Fujimori’s team uncovered new insights into this resistance mechanism, such as how and where in the ribosome the obstructions are installed. The discovery, she said, could lead to new drugs that can be used on their own or in combination with existing antibiotics to overcome resistance. More recently, her lab teamed up with an international research group led by Nevan Krogan, PhD, a UCSF professor of cellular and molecular pharmacology and director of the Quantitative Biosciences Institute, to identify potential COVID-19 treatments by learning how the novel coronavirus, SARS-CoV-2, interacts with human host cells.

“Danica is a chemical biologist in the truest sense – she is a better chemist than any biologist and a better biologist than any chemist,” said Fujimori’s collaborator James Fraser, PhD, a professor in the Department of Bioengineering and Therapeutic Sciences and himself a Bowes Biomedical Investigator. This cross-disciplinary expertise has allowed her to expand the boundaries of both fields, he said.

“She is a rigorous, hard-nosed scientist who brings a chemical view and chemical tools to answering fundamental questions in biology,” added Wendell Lim, PhD, the Byers Distinguished Professor and chair of Fujimori’s department. “I’m thrilled that she is our next Bowes Biomedical Investigator. Especially now, when funding basic science is so challenging, this award allows someone like her to have the boldness to push her career in new, exciting directions.”

I’m thrilled that she is our next Bowes Biomedical Investigator. Especially now, when funding basic science is so challenging, this award allows someone like her to have the boldness to push her career in new, exciting directions.
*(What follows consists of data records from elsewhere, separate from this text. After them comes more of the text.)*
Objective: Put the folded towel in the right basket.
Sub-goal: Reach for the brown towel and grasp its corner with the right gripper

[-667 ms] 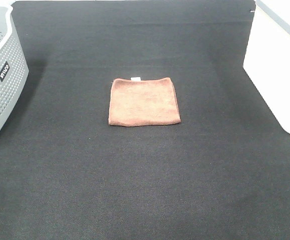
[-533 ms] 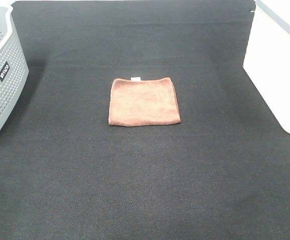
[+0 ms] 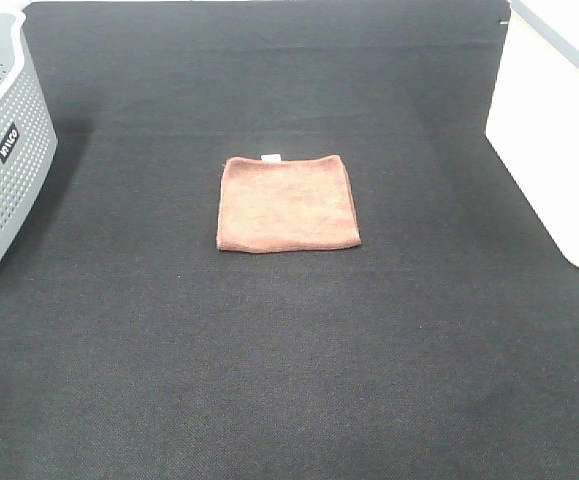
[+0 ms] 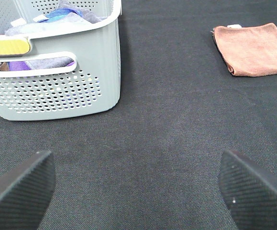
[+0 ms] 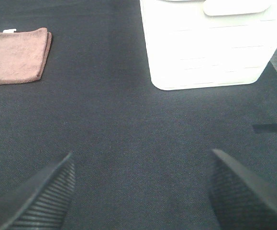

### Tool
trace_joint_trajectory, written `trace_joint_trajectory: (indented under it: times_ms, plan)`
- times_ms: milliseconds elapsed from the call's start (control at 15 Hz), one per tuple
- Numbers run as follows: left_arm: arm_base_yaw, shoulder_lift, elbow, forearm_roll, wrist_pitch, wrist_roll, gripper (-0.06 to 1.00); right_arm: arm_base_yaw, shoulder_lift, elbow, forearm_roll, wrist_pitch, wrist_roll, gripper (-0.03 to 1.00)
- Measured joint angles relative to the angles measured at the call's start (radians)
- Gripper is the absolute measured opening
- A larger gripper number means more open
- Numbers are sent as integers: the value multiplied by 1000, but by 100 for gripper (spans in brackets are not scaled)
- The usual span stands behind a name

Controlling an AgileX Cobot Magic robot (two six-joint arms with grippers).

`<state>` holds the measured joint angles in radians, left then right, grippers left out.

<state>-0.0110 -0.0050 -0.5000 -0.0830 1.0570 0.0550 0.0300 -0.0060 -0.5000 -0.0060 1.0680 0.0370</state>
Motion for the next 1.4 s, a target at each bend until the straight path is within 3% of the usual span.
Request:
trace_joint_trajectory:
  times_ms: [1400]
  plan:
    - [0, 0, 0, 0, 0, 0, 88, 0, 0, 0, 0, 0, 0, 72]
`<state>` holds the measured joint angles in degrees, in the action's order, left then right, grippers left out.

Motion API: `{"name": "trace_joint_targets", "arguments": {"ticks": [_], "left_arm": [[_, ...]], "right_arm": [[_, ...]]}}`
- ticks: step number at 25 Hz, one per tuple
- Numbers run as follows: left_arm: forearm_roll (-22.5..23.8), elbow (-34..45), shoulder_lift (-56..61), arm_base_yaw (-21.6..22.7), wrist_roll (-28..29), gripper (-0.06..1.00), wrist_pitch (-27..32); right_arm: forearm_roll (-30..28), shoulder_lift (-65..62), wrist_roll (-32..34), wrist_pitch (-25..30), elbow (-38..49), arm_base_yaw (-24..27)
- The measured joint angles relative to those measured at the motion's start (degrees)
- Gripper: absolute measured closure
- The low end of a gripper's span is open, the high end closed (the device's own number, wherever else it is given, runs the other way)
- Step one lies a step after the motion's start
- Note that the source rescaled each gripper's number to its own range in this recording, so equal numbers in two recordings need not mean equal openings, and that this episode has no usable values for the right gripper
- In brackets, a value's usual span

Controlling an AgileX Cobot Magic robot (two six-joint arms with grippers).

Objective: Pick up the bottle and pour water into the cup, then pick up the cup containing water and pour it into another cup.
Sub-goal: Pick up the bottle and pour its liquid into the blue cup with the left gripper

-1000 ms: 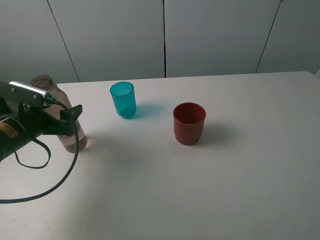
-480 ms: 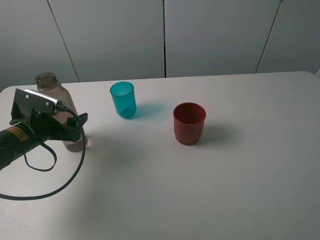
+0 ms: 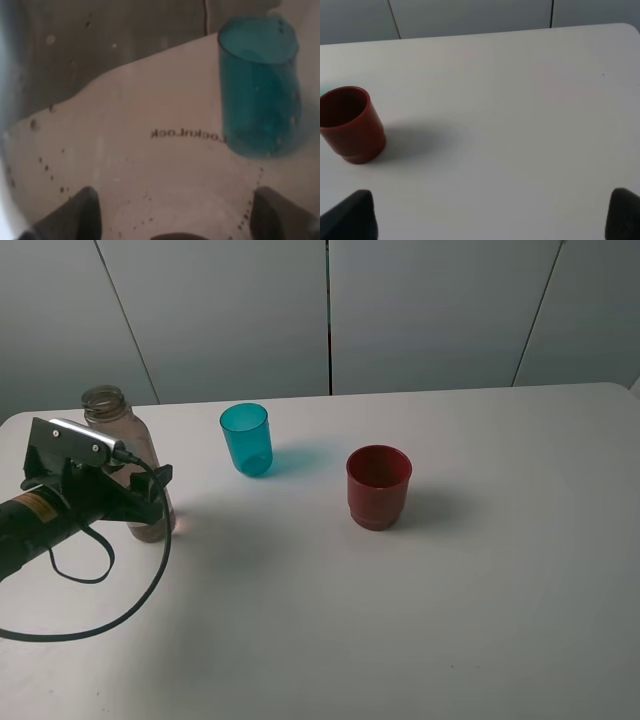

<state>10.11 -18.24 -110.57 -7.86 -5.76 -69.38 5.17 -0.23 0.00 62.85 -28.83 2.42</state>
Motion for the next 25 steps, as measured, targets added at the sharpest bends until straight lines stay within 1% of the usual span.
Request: {"name": "trace_joint_targets", "arguments": {"ticks": [15,18,20,21,23,25], "left_arm": [[-0.13,0.0,0.0,0.0,0.27,0.9,-0.1],[-0.13,0.0,0.95,0.0,1.86,0.9,1.1],[-0.01,0.0,2.44,0.0,1.66,0.9,1.94],[0.28,-0.12,3.65,0.0,0.89,0.9,3.1],[1.91,-1.12,6.0,0.13,-0.1,0.9,7.54],[5.92,-2.55,8.4,1.09,-0.5,0.9,12.73]], "right_arm": [[0.0,0.0,0.0,0.0,0.0,0.0],[0.0,0.0,-0.33,0.0,0.0,0.0],[0.0,0.0,-0.33,0.0,0.0,0.0],[0.0,0.0,-0.33,0.0,0.0,0.0],[0.0,0.0,-0.33,0.0,0.0,0.0],[0.0,0.0,-0.33,0.0,0.0,0.0]]}}
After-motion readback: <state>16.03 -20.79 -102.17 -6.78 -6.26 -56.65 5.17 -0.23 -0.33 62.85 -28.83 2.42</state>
Wendell Lim, PhD, Chair of Cellular and Molecular Pharmacology

The late William K. Bowes Jr., a venture capitalist and longtime UCSF supporter, created the Bowes Biomedical Investigator Program in 2016 with a $50 million endowment to foster high-risk, high-reward research. The program supports early- and mid-career scientists who take unconventional and transdisciplinary approaches that have the potential for significant impact. These scientists, while among the most innovative, often work outside historically defined disciplines, so they frequently fall through the cracks of traditional funding structures.

“It’s the single best resource any scientist could ask for – the complete intellectual freedom to follow your curiosity and passion and to be who you are as a scientist and as a member of a community,” said Holly Ingraham, PhD, a professor in Fujimori’s department. In addition to pursuing innovative research, Fujimori mentors junior colleagues and works to increase gender equity in basic science – an issue that has become even more acute during the COVID-19 pandemic as increased caregiving demands fall disproportionately on women researchers.

“We need more resources like the Bowes Biomedical Investigator Program to make sure we don’t lose our great women scientists,” Ingraham said. “For every deserving award recipient, there are 10 more junior faculty members waiting to capitalize on this type of financial boost.”

Fujimori plans to use her award to explore untrodden paths in biomedicine. One idea is to develop chemical tools that scientists could deploy into cells to control the processes by which genes are transcribed and translated into proteins. Such tools could one day aid in drug discovery or become therapies themselves.

“It’s these early explorations that are the riskiest and most difficult to find support for because they can seem very pie-in-the-sky,” Fujimori said. “That’s why I’m so excited and thankful to be part of the Bowes Biomedical Investigator Program. It really gives me the ability to tackle, without restrictions, the very ambitious, very far-out science I came here to do.”